There was a noise outside, kind of like a muffled thud, and he noticed that thing again, flickering in and out of his vision. The Queen scowled, and said, "Go see what that is."

Most of the bodyguards, including that shadow thing, turned and left the burnt out husk of the church. Logan remained where he was, pretending to be blissed out, biding his time.  It was especially hard because he hated the drug, but mostly he hated it because he could never feel it again.  He would never feel what it was like to be rid of everything, to wash clean the stains of his soul, and he resented this thing for making it and giving him just the one taste, never to have it again.
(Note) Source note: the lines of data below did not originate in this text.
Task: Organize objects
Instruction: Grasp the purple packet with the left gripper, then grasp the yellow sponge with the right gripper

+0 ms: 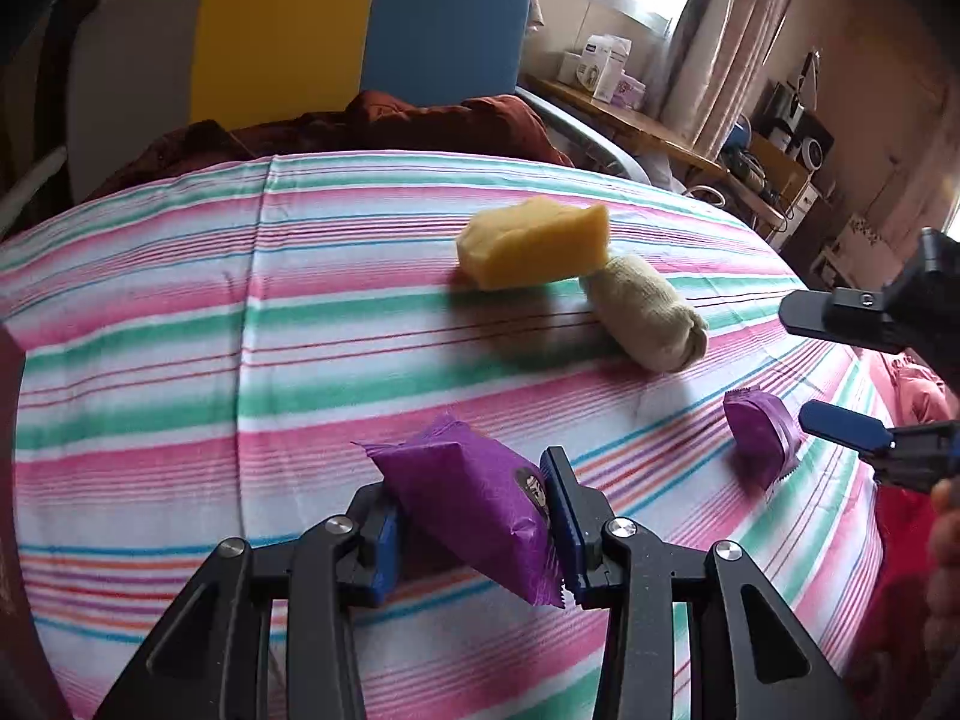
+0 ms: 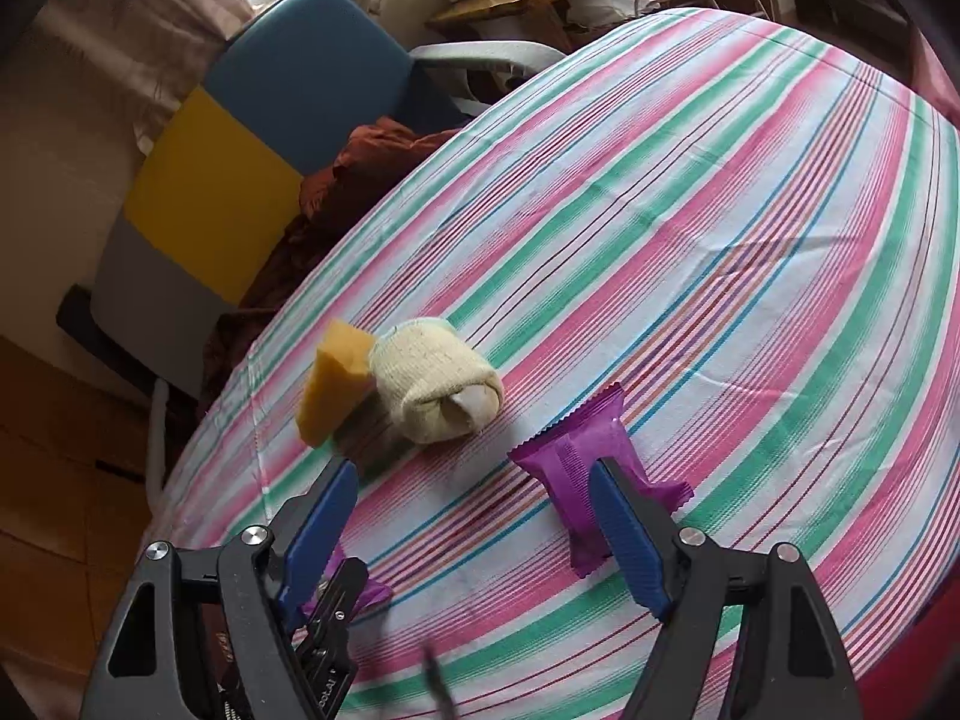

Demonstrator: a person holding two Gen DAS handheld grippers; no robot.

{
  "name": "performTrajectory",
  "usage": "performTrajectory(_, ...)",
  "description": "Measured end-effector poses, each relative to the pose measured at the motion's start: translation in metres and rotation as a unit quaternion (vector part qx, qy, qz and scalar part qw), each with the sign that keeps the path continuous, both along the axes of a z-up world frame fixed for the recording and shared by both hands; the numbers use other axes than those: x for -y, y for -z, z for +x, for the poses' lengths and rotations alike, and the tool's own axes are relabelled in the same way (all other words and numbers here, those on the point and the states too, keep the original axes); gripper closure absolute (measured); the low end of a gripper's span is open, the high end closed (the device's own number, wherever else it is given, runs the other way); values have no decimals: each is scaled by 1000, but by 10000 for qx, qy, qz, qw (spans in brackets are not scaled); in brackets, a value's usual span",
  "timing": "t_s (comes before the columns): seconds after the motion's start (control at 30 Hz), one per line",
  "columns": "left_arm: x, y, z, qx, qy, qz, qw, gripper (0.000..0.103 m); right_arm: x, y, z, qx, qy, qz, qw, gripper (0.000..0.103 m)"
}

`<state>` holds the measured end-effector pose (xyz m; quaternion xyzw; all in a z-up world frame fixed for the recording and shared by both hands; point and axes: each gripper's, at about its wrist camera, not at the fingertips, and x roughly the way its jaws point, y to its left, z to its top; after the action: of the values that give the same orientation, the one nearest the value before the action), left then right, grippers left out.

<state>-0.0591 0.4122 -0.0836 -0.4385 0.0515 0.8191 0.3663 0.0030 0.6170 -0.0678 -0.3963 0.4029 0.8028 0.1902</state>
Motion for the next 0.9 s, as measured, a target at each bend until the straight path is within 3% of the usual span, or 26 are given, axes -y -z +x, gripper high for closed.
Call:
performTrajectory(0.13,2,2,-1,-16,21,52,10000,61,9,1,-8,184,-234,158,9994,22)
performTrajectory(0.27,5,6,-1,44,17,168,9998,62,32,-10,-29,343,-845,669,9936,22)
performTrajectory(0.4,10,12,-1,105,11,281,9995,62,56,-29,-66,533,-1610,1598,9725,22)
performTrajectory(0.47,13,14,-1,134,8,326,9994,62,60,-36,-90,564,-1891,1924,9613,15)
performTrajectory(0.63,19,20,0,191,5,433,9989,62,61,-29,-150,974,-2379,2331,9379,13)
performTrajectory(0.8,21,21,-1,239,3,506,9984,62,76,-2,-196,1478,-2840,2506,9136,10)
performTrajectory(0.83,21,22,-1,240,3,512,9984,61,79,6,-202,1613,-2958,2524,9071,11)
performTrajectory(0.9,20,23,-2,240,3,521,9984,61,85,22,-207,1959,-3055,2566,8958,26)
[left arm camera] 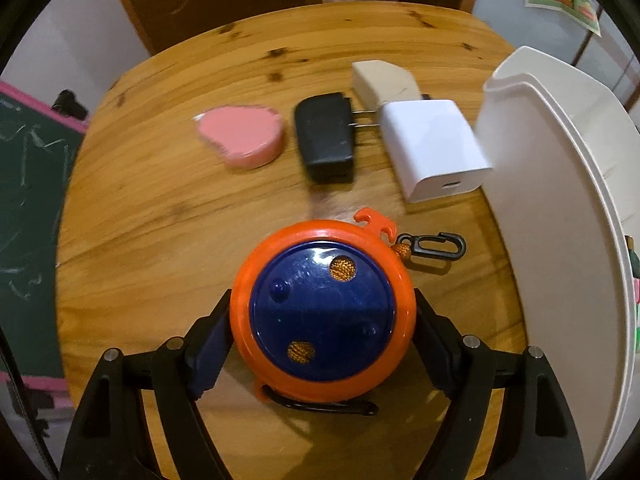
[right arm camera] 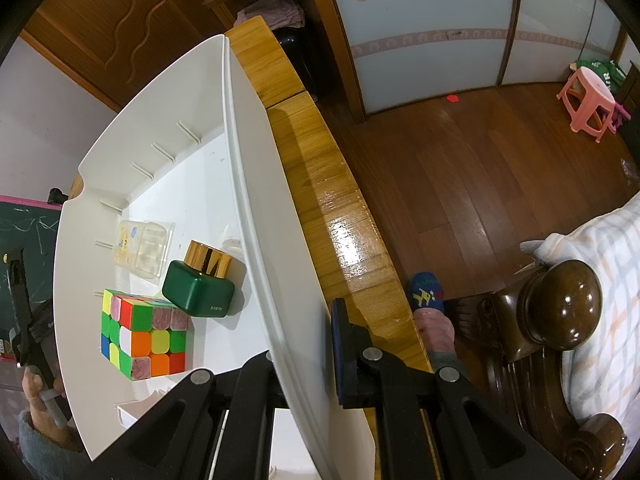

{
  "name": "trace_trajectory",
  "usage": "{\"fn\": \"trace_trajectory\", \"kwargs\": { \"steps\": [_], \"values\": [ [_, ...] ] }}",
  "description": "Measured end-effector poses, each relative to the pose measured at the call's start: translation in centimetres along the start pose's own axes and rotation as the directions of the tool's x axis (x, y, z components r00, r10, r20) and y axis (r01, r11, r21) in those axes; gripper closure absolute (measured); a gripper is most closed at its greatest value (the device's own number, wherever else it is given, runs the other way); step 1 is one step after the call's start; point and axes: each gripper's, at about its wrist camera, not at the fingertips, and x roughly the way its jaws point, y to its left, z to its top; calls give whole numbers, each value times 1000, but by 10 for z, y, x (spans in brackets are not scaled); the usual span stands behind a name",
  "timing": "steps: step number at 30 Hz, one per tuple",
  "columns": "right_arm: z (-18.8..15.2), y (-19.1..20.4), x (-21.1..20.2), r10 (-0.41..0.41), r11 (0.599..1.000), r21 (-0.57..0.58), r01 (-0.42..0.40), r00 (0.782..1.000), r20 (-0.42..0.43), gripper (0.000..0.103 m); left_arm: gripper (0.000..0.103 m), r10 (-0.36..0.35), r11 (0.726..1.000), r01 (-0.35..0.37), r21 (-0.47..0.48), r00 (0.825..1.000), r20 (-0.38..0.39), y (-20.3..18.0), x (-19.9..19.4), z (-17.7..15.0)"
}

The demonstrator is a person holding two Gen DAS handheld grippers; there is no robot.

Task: Organize rigid objects
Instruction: 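Lift the orange reel with the left gripper and carry it over the bin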

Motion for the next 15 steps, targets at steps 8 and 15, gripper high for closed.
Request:
{"fn": "trace_trajectory", "kwargs": {
  "steps": [8,15],
  "values": [
    [-1,1,0,-7,1000,-5,7,1000,3,95,20,-4,999,5,-38,1000,29,14,-47,-17],
    [-1,0,-1,0,1000,-2,0,1000,8,95,20,-22,1000,20,19,995,97,-3,-106,-19]
  ]
}}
Was it wrong to want to be insensate, to not feel - or at least not feel bad - ever again? Yes, it was, and
he knew it, but that didn't stop him from wanting it so bad he could feel it like a cramp in his stomach, taste
it like last night's beer.

The Buddhists were right: desire was the source of all suffering.  Especially when it was a desire for something you could never have.

"Did you bring some friends along?" He/she asked.

"I don't have any friends," he replied, keeping his words measured and soft, his eyes half-lidded and tired. The first thing a good undercover operative learned was how to pretend at an expert level, play the role that other people expected of you. (...Now how the fuck did he know that..?) "What the fuck have you done to me?"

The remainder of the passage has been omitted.